27 JANUARY 1923, Page 5

TOPICS OF THE DAY.

HOW TO MAKE BRITAIN SAFE FOR DEMOCRACY. THE foreign policy of a Government must be largely controlled by events. There they cannot pick and choose, but must deal with eventualities as they arise. At home they have a real choice, and upon the use or misuse of it depends their success.

The Government must sternly refuse to yield to the temptations of a diffusive programme. They must concentrate upon two points. The first of these is the problem of taxation. If we are to come through our economic troubles—and we can come through them perfectly well if we take the right road—we must reduce taxation, which at present is eating out the vitals of the nation. It is of no use to say that such complaints are the squeals of the rich, who ought to be content to pay, and to pay very largely, out of their superfluity. It is only in appearance that the rich pay. The men who really pay are the poor at the end of the scale—the men who are unable to pass their obligations, or any portion of them, on to someone below them. If we have better trade we shall have more employment, and if we have more employment we shall have fewer unemployed. But in the last resort the only way to get better trade is not to bleed industry to death by taxation, but to let our money fructify in individual pockets instead of being sterilized in the mort main of the State.

The next duty of the Government is to make the country safe for democracy. Our present system of representative Government, which is not supplied with any corrective of its weaknesses and imperfect action, offers plenty of opportunities for minority rule. A too strict adherence to Party leads to triangular battles in the constituencies. Again, cross-winds blowing across the political ocean set men who really agree on funda- mentals in collision with each other instead of resisting their common foe. Finally, a combination of log-rolling groups, as things are now arranged, may easily put a minority into power and lay the whole Constitution and framework of our Government open to destruction.

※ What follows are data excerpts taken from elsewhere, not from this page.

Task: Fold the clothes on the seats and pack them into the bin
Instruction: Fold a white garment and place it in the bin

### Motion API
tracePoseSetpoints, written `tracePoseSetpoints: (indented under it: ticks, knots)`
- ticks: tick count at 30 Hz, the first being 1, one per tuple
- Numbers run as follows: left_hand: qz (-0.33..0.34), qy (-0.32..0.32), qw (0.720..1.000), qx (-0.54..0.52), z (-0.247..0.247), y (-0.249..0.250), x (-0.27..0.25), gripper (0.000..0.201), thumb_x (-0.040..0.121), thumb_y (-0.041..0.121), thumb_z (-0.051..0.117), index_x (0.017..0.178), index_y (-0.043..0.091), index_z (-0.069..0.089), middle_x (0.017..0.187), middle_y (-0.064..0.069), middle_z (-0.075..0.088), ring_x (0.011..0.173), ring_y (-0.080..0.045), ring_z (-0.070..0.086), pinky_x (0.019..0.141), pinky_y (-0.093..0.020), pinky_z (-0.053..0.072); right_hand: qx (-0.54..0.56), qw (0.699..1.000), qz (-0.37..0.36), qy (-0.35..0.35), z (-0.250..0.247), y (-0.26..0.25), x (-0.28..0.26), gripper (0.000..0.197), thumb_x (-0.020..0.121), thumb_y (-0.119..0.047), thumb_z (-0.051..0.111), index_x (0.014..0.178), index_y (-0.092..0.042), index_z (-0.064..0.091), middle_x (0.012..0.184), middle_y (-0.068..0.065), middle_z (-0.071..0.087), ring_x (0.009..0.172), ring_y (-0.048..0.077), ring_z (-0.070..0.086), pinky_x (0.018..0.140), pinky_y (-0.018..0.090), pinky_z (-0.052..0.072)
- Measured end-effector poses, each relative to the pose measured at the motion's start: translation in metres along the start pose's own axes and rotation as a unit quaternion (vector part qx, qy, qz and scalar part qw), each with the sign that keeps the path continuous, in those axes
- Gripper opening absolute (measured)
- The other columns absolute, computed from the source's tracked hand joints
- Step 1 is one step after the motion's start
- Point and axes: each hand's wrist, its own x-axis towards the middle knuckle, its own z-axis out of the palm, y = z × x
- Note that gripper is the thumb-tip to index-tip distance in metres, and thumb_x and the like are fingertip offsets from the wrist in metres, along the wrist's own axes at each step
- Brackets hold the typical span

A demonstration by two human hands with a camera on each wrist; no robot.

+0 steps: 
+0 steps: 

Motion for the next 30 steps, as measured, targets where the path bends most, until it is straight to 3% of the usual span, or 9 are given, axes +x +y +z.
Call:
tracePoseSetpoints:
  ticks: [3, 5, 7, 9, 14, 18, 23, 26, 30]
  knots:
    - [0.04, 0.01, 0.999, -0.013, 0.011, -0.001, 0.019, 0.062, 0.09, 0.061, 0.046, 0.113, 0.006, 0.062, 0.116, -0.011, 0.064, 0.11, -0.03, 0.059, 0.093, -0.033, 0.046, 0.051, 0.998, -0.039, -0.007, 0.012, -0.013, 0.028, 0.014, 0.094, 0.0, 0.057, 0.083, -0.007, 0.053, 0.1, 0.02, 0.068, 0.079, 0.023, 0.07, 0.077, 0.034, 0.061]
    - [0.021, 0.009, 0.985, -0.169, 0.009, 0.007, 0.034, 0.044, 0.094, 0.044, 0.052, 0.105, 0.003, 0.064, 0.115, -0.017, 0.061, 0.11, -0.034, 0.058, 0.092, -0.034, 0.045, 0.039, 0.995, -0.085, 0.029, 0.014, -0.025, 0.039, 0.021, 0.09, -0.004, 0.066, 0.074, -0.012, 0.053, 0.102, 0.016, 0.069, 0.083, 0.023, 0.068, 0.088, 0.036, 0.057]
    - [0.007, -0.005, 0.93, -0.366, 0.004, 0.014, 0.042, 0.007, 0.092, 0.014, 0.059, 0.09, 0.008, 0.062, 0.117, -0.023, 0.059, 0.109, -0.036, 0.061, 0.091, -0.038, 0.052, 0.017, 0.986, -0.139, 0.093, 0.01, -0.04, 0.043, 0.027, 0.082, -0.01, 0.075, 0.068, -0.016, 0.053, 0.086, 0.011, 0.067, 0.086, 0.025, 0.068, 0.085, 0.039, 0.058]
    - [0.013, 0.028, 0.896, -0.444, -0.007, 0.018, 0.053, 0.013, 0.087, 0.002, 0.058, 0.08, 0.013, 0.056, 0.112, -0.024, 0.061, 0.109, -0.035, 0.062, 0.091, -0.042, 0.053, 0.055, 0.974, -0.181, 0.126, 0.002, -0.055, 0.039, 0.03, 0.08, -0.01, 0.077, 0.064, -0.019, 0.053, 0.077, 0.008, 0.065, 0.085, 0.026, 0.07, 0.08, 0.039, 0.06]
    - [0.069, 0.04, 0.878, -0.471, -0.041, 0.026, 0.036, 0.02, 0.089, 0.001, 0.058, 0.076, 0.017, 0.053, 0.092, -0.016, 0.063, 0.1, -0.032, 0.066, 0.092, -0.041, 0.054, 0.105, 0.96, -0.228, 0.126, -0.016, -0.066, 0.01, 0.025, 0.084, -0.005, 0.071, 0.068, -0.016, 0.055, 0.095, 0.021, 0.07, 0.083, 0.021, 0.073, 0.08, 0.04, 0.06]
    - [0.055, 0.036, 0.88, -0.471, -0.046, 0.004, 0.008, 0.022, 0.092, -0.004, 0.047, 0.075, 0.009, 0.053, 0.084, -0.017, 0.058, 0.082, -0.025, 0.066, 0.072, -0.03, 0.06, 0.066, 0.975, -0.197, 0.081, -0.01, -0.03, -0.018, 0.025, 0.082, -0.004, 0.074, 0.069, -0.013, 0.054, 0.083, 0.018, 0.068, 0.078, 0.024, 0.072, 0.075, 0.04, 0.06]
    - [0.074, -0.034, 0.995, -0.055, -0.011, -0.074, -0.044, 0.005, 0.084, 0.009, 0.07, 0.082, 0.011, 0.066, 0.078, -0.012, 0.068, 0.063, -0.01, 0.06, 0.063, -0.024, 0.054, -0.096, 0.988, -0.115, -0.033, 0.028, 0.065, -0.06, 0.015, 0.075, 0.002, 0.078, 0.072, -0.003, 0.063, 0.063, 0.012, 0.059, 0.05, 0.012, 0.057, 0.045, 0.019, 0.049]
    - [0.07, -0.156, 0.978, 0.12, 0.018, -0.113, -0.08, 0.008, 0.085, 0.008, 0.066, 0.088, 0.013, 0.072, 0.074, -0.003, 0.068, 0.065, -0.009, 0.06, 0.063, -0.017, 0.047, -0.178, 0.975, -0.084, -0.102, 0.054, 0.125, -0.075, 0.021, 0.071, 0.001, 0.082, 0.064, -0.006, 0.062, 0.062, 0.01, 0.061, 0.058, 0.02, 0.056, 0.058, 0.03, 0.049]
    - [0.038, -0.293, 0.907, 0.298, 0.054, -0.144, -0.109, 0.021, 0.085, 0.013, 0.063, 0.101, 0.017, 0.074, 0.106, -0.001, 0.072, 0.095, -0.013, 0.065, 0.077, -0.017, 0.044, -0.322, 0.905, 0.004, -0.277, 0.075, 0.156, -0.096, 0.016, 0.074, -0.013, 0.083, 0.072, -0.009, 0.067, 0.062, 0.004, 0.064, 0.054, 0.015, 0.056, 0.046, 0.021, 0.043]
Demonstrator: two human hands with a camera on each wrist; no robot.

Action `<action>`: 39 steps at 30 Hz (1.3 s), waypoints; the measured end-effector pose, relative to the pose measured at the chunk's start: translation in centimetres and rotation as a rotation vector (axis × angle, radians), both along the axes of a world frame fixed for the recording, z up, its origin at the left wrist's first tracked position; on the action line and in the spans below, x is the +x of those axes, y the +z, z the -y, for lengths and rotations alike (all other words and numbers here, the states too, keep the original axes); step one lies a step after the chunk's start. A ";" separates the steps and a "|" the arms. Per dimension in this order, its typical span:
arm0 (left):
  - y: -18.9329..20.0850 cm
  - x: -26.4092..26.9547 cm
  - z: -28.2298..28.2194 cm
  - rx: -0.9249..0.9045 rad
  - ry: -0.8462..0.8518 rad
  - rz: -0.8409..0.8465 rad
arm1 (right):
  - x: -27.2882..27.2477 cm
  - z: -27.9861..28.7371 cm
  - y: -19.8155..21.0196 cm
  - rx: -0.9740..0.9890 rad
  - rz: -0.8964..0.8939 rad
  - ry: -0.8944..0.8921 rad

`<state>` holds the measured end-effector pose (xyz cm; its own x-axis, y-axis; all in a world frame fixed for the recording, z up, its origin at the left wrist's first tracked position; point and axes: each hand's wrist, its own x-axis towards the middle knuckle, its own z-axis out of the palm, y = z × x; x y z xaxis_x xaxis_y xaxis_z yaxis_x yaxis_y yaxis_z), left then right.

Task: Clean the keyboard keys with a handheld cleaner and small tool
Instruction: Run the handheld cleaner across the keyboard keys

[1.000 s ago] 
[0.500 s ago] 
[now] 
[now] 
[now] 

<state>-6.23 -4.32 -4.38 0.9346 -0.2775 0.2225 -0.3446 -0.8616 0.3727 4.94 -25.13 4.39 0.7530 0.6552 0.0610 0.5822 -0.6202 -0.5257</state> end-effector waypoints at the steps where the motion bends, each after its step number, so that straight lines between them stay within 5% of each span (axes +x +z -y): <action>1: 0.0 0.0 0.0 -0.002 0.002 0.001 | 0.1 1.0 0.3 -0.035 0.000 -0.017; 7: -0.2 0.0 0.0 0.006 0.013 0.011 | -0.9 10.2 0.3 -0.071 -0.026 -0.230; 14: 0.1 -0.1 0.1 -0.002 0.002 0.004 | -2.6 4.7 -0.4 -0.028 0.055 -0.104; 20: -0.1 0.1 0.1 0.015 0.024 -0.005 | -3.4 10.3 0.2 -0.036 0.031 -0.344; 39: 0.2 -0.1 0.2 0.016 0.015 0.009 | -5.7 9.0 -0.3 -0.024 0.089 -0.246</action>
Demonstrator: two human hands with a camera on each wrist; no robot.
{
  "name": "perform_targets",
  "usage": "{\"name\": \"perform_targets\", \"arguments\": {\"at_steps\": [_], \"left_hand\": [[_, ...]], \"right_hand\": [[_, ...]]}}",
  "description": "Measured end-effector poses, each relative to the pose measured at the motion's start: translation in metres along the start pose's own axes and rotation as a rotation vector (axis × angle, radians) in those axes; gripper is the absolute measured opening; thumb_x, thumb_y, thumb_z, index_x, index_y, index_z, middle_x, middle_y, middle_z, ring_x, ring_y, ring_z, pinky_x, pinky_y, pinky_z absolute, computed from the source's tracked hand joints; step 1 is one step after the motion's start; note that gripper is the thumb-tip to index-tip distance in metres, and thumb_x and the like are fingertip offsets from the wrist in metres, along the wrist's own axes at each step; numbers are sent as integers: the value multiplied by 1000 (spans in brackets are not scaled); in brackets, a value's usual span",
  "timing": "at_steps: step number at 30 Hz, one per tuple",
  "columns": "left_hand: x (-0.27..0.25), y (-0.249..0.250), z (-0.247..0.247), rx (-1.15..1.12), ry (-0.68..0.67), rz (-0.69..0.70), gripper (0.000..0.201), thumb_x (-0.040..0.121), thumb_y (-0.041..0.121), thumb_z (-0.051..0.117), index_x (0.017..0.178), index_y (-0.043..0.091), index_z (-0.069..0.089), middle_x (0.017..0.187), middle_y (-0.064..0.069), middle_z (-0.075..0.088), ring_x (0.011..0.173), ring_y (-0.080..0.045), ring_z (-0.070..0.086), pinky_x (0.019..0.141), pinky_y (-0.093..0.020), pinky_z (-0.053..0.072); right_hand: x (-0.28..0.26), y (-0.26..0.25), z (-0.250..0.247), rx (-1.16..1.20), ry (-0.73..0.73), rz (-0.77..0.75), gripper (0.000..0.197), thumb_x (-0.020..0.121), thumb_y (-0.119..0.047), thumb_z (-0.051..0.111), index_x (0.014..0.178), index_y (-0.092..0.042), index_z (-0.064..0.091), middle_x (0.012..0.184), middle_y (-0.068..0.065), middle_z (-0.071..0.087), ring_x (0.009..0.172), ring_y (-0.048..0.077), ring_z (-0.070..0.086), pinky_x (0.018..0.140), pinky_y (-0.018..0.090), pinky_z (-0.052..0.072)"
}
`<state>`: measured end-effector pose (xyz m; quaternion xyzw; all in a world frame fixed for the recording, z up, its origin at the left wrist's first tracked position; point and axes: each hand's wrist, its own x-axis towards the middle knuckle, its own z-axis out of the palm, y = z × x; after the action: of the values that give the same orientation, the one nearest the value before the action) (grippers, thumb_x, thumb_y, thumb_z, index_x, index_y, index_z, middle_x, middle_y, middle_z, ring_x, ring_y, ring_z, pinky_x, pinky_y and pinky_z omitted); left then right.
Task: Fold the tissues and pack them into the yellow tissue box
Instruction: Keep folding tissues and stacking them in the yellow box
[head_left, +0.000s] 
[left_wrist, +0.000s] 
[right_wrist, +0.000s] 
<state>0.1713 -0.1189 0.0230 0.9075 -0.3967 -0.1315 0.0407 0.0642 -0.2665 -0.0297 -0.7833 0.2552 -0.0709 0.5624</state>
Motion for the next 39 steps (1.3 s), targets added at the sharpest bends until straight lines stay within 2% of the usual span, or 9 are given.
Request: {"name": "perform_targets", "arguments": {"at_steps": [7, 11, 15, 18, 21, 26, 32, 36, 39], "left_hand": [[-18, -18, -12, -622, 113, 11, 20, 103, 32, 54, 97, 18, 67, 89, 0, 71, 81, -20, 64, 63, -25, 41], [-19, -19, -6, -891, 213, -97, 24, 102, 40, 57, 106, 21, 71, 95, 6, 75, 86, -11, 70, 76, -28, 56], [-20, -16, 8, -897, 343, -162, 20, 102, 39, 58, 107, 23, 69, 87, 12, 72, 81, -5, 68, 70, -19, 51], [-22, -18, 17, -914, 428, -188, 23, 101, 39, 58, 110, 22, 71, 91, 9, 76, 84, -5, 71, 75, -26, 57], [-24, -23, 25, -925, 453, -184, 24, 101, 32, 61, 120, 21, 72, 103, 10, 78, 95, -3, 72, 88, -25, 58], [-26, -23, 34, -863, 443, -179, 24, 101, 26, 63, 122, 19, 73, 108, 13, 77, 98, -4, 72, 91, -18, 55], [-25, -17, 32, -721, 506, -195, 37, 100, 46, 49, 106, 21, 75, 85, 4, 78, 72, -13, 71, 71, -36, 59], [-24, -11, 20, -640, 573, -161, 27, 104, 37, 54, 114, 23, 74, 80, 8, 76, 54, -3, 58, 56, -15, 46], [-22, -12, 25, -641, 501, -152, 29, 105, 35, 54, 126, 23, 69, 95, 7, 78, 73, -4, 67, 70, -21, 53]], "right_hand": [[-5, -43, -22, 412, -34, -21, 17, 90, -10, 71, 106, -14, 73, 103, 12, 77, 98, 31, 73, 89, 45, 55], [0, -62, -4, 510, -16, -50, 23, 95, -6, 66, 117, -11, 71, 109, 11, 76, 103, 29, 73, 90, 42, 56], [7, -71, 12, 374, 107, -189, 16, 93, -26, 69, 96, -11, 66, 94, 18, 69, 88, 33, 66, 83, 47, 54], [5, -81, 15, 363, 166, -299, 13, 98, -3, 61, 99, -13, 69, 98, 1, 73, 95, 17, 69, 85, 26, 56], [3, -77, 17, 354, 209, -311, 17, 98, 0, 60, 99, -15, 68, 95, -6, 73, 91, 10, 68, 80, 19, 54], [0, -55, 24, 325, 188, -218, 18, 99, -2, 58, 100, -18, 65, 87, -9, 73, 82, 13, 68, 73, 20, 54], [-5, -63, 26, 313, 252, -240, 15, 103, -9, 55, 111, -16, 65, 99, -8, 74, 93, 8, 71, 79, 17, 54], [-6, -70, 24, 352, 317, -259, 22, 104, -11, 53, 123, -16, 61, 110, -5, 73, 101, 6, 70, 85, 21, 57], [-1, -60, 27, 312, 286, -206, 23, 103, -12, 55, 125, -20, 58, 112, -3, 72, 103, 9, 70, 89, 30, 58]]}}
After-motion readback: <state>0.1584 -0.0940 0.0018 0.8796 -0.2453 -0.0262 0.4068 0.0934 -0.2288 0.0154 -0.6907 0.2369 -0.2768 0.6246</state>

The present Government have the remedy for minority rule ready to their hand in the Poll of the People. They have also got not only just that opportunity which politicians desire, but a positive obligation to deal with a constitutional problem that directly involves the question of minority rule. The Government are pledged to take up House of Lords reform. But they have got to deal with it in a constitutional and conservative way. That, to speak plainly, means a way which will not be a mere repeal of the Parliament Act Repeal might be represented as an example of reaction, even though of reaction justified by the ill action of their predecessors.

In dealing with the House of Lords the Government, if they are wise, will avoid the supreme folly of involving themselves in constitution-mongering and the formation of a Second Chamber, a snag which did much to ruin Cromwell's prestige towards the end of the Protectorate. Such proposals, owing to the course of our history and the national temperament, will always prove difficult and dangerous here. The British people are a curious mixture of conservatism and radicalism. They are very jealous, and we think rightly jealous, of giving power to any special section of the community. That is why they have always in a sense disliked the House of Lords, and when it was a question between the Lords and the Commons have always taken the Commons' side, even when the voters at heart believed the Lords to have the better case. Strangely enough, however, the House of Lords is at the same time not an unpopular body. The people would as much dislike to see it utterly abolished as they would dislike to sec Westminster Abbey pulled down, or Buckingham Palace turned into an Urban Sports Club, Restaurant and Palais de Danse. Further, we may be sure that, however neatly and elegantly constructed the new Second Chamber might be, it would be received first with suspicion, then with contempt, and, finally, would prove useless in supplying that ulti- mate power of veto which the British people have always felt should have a place in their Constitution.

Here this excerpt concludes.